11 minute read

An advanced comparative look at CPython’s runtime, aimed at engineers who already know how the JVM works.

You already know that “the language” and “the runtime” are two different things. Java the language is statically typed with explicit compilation to bytecode, executed by the JVM with a JIT, generational GC, and a memory model spec’d down to the happens-before relationship. Python — specifically CPython, the reference implementation — solves the same general problem (run high-level code fast-ish, manage memory, support OOP, support concurrency) with a wildly different set of trade-offs. The fastest way for you to get fluent in Python internals is to map each CPython mechanism onto the JVM mechanism you already understand, then study where the mapping breaks.

This post does exactly that, in five parts: the execution model, the object model, memory management, the concurrency story, and the dynamic dispatch machinery.

1. Execution Model: Bytecode Without a JIT (Usually)

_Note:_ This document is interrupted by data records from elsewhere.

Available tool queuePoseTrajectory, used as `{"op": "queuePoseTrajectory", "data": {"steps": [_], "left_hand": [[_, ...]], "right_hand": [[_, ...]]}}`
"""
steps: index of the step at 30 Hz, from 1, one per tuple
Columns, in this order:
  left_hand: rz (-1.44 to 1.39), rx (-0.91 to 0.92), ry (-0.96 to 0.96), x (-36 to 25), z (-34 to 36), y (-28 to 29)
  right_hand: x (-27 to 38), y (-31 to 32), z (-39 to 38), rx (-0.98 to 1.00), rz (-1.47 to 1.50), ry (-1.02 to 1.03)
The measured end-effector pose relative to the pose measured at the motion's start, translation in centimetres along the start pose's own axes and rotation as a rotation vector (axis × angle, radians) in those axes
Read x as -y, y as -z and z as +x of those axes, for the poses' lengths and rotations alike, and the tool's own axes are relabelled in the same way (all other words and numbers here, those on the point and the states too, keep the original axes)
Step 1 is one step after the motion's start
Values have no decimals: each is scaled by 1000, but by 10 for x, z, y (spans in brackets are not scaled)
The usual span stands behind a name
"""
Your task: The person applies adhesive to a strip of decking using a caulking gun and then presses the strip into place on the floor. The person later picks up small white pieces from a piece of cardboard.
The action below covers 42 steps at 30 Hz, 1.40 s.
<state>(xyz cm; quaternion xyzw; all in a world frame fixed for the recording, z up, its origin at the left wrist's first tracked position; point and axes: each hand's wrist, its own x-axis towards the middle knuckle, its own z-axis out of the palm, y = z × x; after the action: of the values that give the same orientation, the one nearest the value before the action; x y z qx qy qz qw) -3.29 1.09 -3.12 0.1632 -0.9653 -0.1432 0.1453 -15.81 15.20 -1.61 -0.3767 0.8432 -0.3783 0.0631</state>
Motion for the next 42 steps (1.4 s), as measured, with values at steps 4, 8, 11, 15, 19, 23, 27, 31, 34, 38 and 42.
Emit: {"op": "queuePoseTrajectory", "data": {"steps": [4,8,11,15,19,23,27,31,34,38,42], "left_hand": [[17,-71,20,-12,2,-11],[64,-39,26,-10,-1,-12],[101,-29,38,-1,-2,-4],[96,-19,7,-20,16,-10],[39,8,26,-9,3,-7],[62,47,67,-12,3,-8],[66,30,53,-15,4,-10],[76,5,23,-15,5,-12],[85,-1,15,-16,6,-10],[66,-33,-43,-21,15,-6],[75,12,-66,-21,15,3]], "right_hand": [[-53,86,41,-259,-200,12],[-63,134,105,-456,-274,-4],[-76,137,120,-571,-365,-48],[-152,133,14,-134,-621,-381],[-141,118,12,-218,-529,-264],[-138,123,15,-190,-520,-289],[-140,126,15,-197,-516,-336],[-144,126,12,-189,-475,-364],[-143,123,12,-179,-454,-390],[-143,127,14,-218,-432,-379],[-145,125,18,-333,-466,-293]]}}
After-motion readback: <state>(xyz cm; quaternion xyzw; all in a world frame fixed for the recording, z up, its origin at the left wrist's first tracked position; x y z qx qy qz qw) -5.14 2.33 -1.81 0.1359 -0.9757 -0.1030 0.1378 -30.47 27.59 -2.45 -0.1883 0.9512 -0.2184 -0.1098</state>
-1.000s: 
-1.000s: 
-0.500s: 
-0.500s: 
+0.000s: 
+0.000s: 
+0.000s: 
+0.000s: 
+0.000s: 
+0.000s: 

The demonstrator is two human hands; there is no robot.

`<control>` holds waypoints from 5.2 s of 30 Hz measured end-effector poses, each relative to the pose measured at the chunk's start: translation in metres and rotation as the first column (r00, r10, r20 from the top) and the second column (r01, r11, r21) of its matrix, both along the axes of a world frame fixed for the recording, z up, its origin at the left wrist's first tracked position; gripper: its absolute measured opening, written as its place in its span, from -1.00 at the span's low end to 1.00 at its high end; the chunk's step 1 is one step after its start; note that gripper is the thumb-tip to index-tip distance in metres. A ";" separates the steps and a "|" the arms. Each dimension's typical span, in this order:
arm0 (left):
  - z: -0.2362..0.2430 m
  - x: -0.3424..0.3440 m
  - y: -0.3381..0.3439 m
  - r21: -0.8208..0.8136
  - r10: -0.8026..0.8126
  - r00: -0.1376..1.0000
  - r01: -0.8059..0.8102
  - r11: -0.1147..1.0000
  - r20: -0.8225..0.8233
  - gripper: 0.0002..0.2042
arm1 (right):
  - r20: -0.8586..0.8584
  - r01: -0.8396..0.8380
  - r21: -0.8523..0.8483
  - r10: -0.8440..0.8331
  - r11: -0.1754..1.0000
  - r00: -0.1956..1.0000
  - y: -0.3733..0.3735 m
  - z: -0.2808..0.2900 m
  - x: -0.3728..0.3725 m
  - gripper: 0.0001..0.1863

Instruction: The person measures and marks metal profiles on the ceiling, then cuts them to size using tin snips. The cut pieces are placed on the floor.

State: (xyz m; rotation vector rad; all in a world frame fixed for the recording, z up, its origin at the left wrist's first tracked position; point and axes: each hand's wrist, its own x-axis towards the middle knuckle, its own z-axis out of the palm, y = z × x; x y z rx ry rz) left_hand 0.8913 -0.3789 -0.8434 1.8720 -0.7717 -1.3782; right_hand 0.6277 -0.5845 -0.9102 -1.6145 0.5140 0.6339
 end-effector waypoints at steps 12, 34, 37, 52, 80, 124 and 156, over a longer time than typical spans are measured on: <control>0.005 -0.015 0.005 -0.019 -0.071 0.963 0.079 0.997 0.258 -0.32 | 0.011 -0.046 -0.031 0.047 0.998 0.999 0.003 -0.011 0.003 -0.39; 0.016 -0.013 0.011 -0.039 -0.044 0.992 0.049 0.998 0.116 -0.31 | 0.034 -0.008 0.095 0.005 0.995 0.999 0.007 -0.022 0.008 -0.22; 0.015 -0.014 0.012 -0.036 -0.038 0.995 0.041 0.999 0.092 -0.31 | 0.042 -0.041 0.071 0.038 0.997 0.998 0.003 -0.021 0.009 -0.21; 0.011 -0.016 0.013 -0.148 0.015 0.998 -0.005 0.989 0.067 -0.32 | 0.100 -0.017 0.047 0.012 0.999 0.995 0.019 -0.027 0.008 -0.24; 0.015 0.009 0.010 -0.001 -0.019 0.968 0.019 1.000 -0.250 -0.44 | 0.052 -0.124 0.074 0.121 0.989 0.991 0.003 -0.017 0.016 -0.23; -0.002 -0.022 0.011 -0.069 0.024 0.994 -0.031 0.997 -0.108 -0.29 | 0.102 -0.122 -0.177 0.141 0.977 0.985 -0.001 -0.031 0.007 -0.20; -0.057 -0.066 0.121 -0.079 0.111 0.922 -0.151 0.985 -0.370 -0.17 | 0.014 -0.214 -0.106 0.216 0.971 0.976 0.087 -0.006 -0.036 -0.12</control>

Java compiles .java to .class bytecode ahead of time via javac. The JVM loads classes, verifies bytecode, interprets it initially, and the JIT (C1/C2, or Graal) profiles hot methods and compiles them to native machine code at runtime — tiered compilation.

CPython also compiles to bytecode, but the pipeline looks different. Source goes through a tokenizer, then a parser that builds an AST (this changed in 3.9+ to a PEG parser instead of the old LL(1) grammar), then a compiler pass that walks the AST and emits bytecode for a stack-based virtual machine. That bytecode is cached as .pyc files in __pycache__, keyed by a hash or mtime of the source — conceptually similar to how you might cache compiled classes, except there’s no separate javac step the user runs; it happens transparently and lazily, per module, on import.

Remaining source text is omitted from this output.